樊 宇 杨 春 张璐渝 杨 静 何永林 徐 蕾 冯 鑫 张春燕 穆柳青（重庆医科大学病原生物学教研室，重庆 400016）

hsa-microRNA-218对颗粒溶素表达影响的探讨①

樊 宇 杨 春 张璐渝②杨 静 何永林 徐 蕾 冯 鑫 张春燕 穆柳青（重庆医科大学病原生物学教研室，重庆 400016）

目的:探讨hsa-microRNA-218（hsa-mir-218）对颗粒溶素（Granulysin，GLS）表达的影响。方法:抽提佛波酯（Phorbol12-myristate 13-acetatefor，PMA）激活的THP-1细胞的总RNA，逆转录后PCR扩增GLS基因，将其克隆至pDsRed-Express-C1，构建GLS表达质粒pDsRed-GLS。将pDsRed-GLS与pGenesil-mir-218（pGenesil-mir-control）共转染293T细胞，36 h后激光共聚焦显微镜观察两种质粒在细胞中的表达情况，48 h后提取细胞总RNA和蛋白，RT-PCR和Western blot检测hsa-mir-218对GLS表达的影响。结果:酶切和测序结果证实重组质粒pDsRed-GLS构建成功，且能与microRNA干扰质粒在293T细胞中共表达。与转染pGenesil-mir-control组细胞相比，Western blot结果显示转染pGenesil-mir-218组细胞GLS蛋白表达下降约50%，而GLSmRNA表达无明显变化。结论:hsa-mir-218在转录后水平干扰了GLS的表达，为进一步探讨mir-218干扰GLS表达的机制打下基础。

颗粒溶素;293T细胞;RNA干扰;激光共聚焦

颗粒溶素（Granulysin，GLS）是由 NK细胞和CTL细胞胞浆颗粒分泌的天然抗菌肽，对结核分枝杆菌（Mycobacteria Tuberculosis，MTB）有较好的杀菌作用。实验室前期研究发现GLS能激发机体特异性Th1型细胞免疫应答，对MTB感染的小鼠有一定的免疫保护和治疗作用［1］。但是临床研究表明结核病人体内GLS的表达明显下降，疾病治愈后GLS 表达回升［2，3］，GLS 表达量与疾病程度负相关的具体机制尚不清楚。考虑到microRNA的负向调控作用［4］，我们在前期实验中成功筛选出与GLS表达相关的 microRNA（hsa-mir-218）［5］，它通过作用于颗粒溶素3’-UTR影响荧光素酶的表达，但hsa-mir-218能否干扰GLS蛋白的表达尚未验证。本实验拟将GLS蛋白表达质粒与microRNA干扰质粒共转染293T细胞，观察hsa-mir-218对GLS蛋白表达的干扰效果，为进一步探讨mir-218干扰GLS表达的机制打下基础。

1 材料与方法

1.1 细胞、质粒及菌株 人肾上皮细胞系293T细胞、人单核白血病 THP-1细胞、pGenesil-mir-218、pGenesil-mir-control、感受态大肠杆菌Top10由重庆医科大学病原生物学教研室保存，pDsRed-Express-C1由上海兽医研究所孟春研究员馈赠。

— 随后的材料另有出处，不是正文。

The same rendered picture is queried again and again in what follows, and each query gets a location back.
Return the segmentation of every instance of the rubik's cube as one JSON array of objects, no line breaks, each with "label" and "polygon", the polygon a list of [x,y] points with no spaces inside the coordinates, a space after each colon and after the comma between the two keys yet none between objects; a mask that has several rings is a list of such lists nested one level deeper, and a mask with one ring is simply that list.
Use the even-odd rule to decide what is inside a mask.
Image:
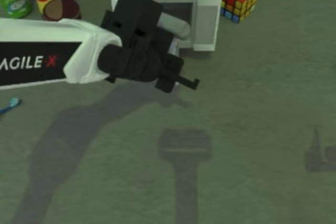
[{"label": "rubik's cube", "polygon": [[239,23],[253,11],[257,0],[222,0],[221,15]]}]

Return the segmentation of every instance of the black robot arm segment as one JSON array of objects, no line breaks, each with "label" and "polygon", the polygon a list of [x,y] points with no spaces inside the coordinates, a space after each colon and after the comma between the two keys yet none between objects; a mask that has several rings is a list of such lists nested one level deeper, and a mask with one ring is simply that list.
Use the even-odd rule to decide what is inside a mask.
[{"label": "black robot arm segment", "polygon": [[184,60],[168,53],[174,39],[171,31],[158,27],[163,6],[152,0],[118,0],[106,11],[101,27],[116,34],[122,47],[108,45],[98,58],[98,67],[116,78],[142,82],[158,80],[156,88],[172,92],[178,82],[197,89],[199,80],[180,76]]}]

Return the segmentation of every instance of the gray table surface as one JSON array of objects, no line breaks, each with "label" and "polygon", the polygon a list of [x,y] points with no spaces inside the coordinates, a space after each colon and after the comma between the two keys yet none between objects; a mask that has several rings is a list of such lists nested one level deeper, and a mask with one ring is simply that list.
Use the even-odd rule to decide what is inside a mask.
[{"label": "gray table surface", "polygon": [[[78,2],[94,24],[110,6]],[[241,24],[222,18],[212,55],[184,52],[197,91],[126,81],[1,91],[2,106],[23,104],[0,118],[0,223],[181,224],[190,214],[206,224],[334,224],[336,173],[307,172],[304,153],[314,127],[323,146],[336,141],[335,12],[336,0],[259,0]],[[175,172],[198,186],[177,212],[186,201],[175,202],[174,169],[191,159],[159,158],[166,129],[211,142],[198,177]]]}]

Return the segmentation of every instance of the green tabletop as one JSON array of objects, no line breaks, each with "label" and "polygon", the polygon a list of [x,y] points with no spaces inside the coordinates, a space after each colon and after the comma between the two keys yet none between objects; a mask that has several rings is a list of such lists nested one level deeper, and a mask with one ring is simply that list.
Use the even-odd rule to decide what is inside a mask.
[{"label": "green tabletop", "polygon": [[[78,2],[97,25],[110,6]],[[336,166],[307,170],[305,152],[336,143],[335,12],[259,0],[241,24],[222,17],[214,53],[184,52],[197,91],[1,91],[23,104],[0,117],[0,223],[334,224]]]}]

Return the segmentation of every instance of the brown cup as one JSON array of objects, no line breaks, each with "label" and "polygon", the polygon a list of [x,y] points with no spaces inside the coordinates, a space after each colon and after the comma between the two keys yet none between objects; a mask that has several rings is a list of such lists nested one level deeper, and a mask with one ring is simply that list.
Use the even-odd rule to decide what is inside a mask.
[{"label": "brown cup", "polygon": [[44,20],[57,22],[63,18],[82,19],[79,5],[75,0],[52,0],[44,7]]}]

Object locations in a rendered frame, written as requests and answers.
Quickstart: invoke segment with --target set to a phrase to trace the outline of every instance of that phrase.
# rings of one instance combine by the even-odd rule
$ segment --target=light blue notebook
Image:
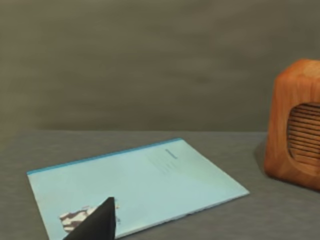
[[[181,138],[27,175],[50,240],[62,240],[108,197],[120,238],[249,194]]]

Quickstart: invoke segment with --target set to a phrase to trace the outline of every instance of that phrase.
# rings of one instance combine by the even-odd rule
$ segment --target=blue strip
[[[44,168],[40,168],[40,169],[35,169],[35,170],[28,171],[26,174],[27,175],[31,175],[31,174],[35,174],[35,173],[40,173],[40,172],[52,170],[52,169],[63,168],[63,167],[74,165],[74,164],[81,164],[81,163],[84,163],[84,162],[97,160],[97,159],[101,159],[101,158],[106,158],[106,157],[111,157],[111,156],[114,156],[114,155],[125,154],[125,153],[129,153],[129,152],[133,152],[133,151],[152,148],[152,147],[155,147],[155,146],[168,144],[168,143],[172,143],[172,142],[176,142],[176,141],[180,141],[180,140],[183,140],[183,139],[180,138],[180,137],[179,138],[174,138],[174,139],[170,139],[170,140],[167,140],[167,141],[156,142],[156,143],[152,143],[152,144],[149,144],[149,145],[139,146],[139,147],[135,147],[135,148],[127,149],[127,150],[111,152],[111,153],[107,153],[107,154],[104,154],[104,155],[93,156],[93,157],[89,157],[89,158],[85,158],[85,159],[81,159],[81,160],[76,160],[76,161],[66,162],[66,163],[62,163],[62,164],[58,164],[58,165],[54,165],[54,166],[48,166],[48,167],[44,167]]]

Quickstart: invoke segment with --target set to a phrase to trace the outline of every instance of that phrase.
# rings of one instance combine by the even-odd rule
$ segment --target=wood grain
[[[301,59],[276,78],[264,170],[320,191],[320,61]]]

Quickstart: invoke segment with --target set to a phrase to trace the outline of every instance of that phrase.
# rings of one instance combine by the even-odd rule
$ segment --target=tabletop
[[[267,177],[264,132],[31,131],[0,153],[0,239],[48,239],[27,171],[183,138],[250,195],[123,240],[301,240],[320,236],[319,193]]]

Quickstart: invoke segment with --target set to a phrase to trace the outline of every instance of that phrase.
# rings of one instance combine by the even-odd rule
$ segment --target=slatted grille
[[[320,161],[320,103],[294,107],[288,119],[287,133],[293,158]]]

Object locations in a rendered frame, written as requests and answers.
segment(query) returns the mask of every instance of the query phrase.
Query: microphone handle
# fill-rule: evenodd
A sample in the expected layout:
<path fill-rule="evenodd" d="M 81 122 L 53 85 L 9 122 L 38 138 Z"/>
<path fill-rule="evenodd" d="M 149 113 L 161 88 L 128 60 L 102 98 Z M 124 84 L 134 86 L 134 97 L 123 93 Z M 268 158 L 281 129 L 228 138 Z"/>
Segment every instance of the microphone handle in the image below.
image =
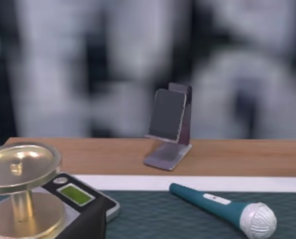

1.2 主要试剂 DNA marker DL2000、高保真DNA聚合酶、胶回收试剂盒、限制性内切酶BamHⅠ及Kpn I、Total RNA 提取试剂（RNAisoTMPlus）、RTPCR（PrimeScriptTMRT reagent Kit）试剂盒、DEPC均购自TaKaRa公司;T4 DNA连接酶购自Promega公司;质粒小量抽提试剂盒购自OMEGA公司;Taq酶和BCA试剂盒购自北京百泰克生物技术有限公司;小鼠抗人GLS多克隆抗体购自abcam公司;小鼠抗人β-actin单克隆抗体、辣根酶标记山羊抗小鼠 IgG购自北京中杉金桥生物技术有限公司;Western及IP细胞裂解液、ECL Plus化学发光试剂盒购自碧云天生物技术研究所。胎牛血清、DMEM高糖培养基和0.25%胰酶购自Gibco公司;phorbol-12-myristate-13-acetate（PMA）、Ampicillin Na和Kanamycin均购自Sigma公司。

1.3 pGenesil-mir-218和 pDsRed-GLS的构建 依据miRBase数据库中hsa-mir-218序列，构建携带hsa-mir-218的干扰质粒pGenesil-mir-218，阴性对照命名为 pGenesil-mir-control［5］。

将THP-1细胞置于37℃、5%CO2的恒温培养箱中，用含10%胎牛血清的RPMI1640培养基培养，常规培养传代至对数生长期用于本实验。取1×106个/孔接种于6孔板，添加PMA刺激THP-1细胞，使其终浓度为160 nmol/L。诱导24 h后收集细胞并按试剂盒说明提取总RNA，逆转录后PCR扩增GLS基因。依据GenBank中登录的GLS基因序列（NC_006433.3）用 PRIMER软件进行引物设计:P1:5'-GGGGTACCGTATCTGTGGTAAACCCAGT-3'（下划线为KpnⅠ酶切位点），P2:5'-CGGGATCCTCTTGCTTGACACTTTATTC-3'（下划线为BamHⅠ酶切位点）。扩增条件:95℃预变性3 min;98℃变性10 s，56℃退火15 s，72℃延伸 1 min，循环 30次;72℃ 延伸 6 min。扩增产物经1%琼脂糖凝胶电泳鉴定。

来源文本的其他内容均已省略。